Restate the entries word for word, omitting nothing.

::: Recorded data :::

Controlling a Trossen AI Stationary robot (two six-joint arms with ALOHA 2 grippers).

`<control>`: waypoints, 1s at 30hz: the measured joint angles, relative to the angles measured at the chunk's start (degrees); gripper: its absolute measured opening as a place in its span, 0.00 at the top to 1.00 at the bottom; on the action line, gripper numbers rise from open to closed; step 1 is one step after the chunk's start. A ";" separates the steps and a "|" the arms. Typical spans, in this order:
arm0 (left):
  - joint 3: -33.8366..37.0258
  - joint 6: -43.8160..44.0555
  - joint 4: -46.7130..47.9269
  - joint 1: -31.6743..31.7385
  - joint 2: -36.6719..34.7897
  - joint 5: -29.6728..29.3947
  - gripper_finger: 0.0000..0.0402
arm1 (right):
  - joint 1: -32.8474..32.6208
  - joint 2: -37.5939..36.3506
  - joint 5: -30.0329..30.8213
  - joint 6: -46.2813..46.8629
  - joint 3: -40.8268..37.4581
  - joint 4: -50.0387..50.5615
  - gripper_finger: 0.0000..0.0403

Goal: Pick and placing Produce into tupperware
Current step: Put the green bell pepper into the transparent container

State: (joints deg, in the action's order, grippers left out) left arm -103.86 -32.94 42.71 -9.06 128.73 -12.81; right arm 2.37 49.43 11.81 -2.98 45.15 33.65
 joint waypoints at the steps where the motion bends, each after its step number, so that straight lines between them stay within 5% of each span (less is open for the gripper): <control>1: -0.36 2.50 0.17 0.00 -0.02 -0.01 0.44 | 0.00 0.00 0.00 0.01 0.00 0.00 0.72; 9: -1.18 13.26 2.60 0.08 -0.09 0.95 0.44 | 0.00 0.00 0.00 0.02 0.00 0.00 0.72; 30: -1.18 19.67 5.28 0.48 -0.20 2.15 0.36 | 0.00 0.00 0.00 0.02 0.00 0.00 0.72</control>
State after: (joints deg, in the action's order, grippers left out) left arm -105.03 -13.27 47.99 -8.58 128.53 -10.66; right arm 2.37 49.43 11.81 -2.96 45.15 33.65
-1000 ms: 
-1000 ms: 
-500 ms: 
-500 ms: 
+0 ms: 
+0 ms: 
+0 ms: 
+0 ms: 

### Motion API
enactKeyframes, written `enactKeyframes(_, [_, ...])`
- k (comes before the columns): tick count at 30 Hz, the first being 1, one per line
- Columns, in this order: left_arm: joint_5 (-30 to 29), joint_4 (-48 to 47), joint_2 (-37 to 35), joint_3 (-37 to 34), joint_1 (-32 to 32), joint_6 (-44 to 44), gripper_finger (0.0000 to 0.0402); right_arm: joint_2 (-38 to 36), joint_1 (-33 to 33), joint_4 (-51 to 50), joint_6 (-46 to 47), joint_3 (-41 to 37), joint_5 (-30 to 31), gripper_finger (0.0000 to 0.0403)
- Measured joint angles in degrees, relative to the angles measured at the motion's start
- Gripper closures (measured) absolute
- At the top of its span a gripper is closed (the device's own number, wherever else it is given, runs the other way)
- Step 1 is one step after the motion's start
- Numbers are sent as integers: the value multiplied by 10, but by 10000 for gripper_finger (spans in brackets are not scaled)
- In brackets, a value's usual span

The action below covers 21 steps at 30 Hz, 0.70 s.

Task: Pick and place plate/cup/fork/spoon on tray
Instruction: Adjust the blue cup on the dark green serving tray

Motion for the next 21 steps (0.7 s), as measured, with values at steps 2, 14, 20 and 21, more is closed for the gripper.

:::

→ Exercise result
Controlling a Trossen AI Stationary robot (two six-joint arms with ALOHA 2 grippers).

`<control>`: waypoints, 1s at 30hz: the measured joint angles, relative to the angles measured at the chunk's start (degrees); gripper: its absolute measured opening as a place in its span, 0.00 at the top to 1.00 at the bottom; on the action line, gripper numbers rise from open to closed; step 1 is one step after the chunk's start. A ";" separates the steps and a "|" the arms. Typical spans, in this order:
arm0 (left):
  - joint 3: -33.8366..37.0258
  - joint 6: -43.8160..44.0555
  - joint 4: -46.7130..47.9269
  - joint 1: -31.6743..31.7385
  - joint 2: -36.6719..34.7897
  - joint 5: -29.6728..29.3947
  - gripper_finger: 0.0000..0.0402
arm1 (right):
  - joint 1: -32.8474..32.6208
  - joint 2: -37.5939..36.3506
  - joint 5: -30.0329..30.8213
  - joint 6: -46.2813..46.8629
  - joint 3: -40.8268..37.4581
  - joint 4: -50.0387..50.5615
  - gripper_finger: 0.0000..0.0403

Goal: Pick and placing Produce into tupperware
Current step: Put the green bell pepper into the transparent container

State: (joints deg, in the action's order, grippers left out) left arm -103.86 -32.94 42.71 -9.06 128.73 -12.81; right arm 2.37 49.43 11.81 -2.98 45.15 33.65
 joint waypoints at the steps where the motion bends, each after its step number, so that straight lines between them stay within 5% of each span (less is open for the gripper): <control>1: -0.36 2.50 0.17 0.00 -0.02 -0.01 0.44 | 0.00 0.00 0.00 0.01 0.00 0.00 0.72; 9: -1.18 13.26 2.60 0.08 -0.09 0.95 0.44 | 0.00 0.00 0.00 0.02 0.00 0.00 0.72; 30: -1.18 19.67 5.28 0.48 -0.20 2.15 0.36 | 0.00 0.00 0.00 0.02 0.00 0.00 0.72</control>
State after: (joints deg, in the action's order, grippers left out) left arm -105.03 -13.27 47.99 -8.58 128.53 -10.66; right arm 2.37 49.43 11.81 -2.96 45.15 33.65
-1000 ms: 
-1000 ms: 
-500 ms: 
-500 ms: 
+0 ms: 
+0 ms: 
+0 ms: 
+0 ms: 

### Motion API
enactKeyframes, written `enactKeyframes(_, [_, ...])`
- k (comes before the columns): tick count at 30 Hz, the first being 1, one per line
- Columns, in this order: left_arm: joint_5 (-30 to 29), joint_4 (-48 to 47), joint_2 (-37 to 35), joint_3 (-37 to 34), joint_1 (-32 to 32), joint_6 (-44 to 44), gripper_finger (0.0000 to 0.0402); right_arm: joint_2 (-38 to 36), joint_1 (-33 to 33), joint_4 (-51 to 50), joint_6 (-46 to 47), joint_3 (-41 to 37), joint_5 (-30 to 31), gripper_finger (0.0000 to 0.0403)
- Measured joint angles in degrees, relative to the angles measured at the motion's start
- Gripper closures (measured) absolute
- At the top of its span a gripper is closed (the device's own number, wherever else it is given, runs the other way)
- Step 1 is one step after the motion's start
- Numbers are sent as integers: the value multiplied by 10, but by 10000 for gripper_finger (spans in brackets are not scaled)
- In brackets, a value's usual span

The action below covers 21 steps at 30 Hz, 0.70 s.

Task: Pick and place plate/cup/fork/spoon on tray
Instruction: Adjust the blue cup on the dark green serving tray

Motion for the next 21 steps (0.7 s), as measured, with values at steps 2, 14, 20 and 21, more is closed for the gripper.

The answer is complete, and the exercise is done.